WORK ITEM:
Go through the listing below and show each line that has the word "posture".

MATERIAL PROVIDED:
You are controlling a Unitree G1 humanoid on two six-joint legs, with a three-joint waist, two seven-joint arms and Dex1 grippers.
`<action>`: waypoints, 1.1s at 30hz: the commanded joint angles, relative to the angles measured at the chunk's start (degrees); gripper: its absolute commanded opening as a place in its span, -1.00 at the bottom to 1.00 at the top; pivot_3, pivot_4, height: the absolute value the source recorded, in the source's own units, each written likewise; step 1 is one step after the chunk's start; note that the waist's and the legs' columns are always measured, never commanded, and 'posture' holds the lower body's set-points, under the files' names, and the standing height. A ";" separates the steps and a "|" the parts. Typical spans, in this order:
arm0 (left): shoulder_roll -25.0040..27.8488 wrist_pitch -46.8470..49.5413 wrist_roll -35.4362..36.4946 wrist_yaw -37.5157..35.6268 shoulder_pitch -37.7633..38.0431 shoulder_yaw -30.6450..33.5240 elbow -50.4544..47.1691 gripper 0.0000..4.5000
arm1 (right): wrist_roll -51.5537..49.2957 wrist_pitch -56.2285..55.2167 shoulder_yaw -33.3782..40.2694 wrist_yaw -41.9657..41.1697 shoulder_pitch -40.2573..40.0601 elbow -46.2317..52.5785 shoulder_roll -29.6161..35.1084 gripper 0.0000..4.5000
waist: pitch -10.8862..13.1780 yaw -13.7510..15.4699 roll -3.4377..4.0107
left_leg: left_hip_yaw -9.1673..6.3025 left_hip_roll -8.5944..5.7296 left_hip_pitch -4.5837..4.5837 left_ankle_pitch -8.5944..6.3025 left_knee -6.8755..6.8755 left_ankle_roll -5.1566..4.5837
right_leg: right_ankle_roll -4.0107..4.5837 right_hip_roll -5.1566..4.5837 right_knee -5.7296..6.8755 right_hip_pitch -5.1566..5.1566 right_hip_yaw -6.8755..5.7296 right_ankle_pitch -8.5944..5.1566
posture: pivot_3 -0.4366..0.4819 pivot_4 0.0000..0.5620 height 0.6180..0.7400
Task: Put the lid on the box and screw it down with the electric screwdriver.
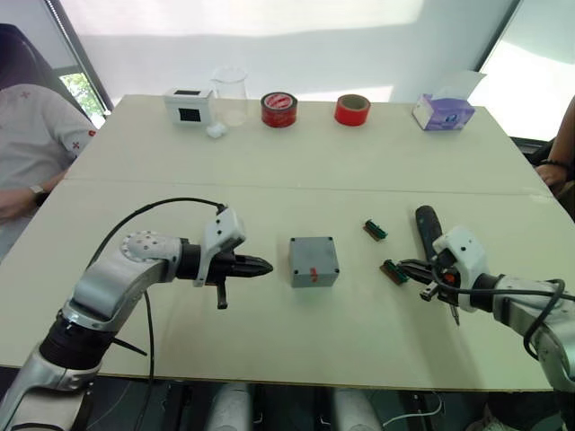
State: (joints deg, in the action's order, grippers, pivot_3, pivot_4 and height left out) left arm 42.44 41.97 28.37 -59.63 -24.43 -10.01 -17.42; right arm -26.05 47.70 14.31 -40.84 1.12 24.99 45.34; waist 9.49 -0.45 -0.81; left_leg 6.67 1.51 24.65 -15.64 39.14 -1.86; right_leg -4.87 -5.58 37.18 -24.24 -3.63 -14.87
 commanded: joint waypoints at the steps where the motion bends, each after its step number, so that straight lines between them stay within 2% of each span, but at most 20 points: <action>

TASK OUTPUT:
`<action>`: waypoints, 1.1s at 30hz: the commanded joint angles, relative to the angles measured at the chunk's start (degrees); gripper: its absolute commanded opening as a place in its span, -1.00 at the bottom to 1.00 at the top; pivot_3, pivot_4, height: the absolute value the source recorded, in the source's own units, each written likewise; step 1 is one step after the chunk's start; note that the waist's and the legs' columns are always measured, never commanded, and 'posture' holds the lower body's set-points, under the files' names, and the standing height. A ";" separates the steps and a "|" the parts. Typical spans, in this order:
posture: pivot_3 -0.4366..0.4819 pivot_4 0.0000..0.5620 height 0.6180..0.7400

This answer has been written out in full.